# [Task objective]
From the line with "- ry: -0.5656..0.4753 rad" through the final line, please write out the listing exactly, including both of those lines.

# [Information provided]
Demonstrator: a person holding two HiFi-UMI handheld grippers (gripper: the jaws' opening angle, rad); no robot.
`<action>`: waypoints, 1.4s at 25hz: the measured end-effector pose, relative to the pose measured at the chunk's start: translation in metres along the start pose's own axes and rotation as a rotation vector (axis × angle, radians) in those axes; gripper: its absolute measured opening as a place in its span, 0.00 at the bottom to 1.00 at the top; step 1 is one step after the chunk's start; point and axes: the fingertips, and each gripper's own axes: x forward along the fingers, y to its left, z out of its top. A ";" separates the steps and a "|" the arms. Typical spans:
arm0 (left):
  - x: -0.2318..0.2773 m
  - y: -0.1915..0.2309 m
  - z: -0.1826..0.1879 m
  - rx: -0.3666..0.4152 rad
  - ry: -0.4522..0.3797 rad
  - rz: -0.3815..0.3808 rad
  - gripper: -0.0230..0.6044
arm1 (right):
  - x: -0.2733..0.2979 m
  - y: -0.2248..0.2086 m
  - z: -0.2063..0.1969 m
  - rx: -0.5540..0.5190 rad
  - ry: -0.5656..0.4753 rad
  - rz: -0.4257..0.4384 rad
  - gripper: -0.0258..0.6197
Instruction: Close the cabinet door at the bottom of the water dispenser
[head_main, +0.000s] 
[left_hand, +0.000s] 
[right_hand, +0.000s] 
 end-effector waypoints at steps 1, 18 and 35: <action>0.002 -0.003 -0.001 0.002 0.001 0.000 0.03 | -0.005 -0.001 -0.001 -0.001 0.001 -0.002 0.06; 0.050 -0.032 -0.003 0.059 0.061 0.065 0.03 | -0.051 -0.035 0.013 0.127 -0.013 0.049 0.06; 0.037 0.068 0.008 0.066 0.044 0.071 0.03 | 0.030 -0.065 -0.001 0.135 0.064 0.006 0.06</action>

# [Result below]
  - ry: -0.5656..0.4753 rad
  - rz: -0.4257..0.4384 rad
  - gripper: -0.0258..0.6197
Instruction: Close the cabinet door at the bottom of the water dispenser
[head_main, +0.000s] 
[left_hand, +0.000s] 
[right_hand, +0.000s] 
 end-effector waypoints at steps 1, 18 and 35: <action>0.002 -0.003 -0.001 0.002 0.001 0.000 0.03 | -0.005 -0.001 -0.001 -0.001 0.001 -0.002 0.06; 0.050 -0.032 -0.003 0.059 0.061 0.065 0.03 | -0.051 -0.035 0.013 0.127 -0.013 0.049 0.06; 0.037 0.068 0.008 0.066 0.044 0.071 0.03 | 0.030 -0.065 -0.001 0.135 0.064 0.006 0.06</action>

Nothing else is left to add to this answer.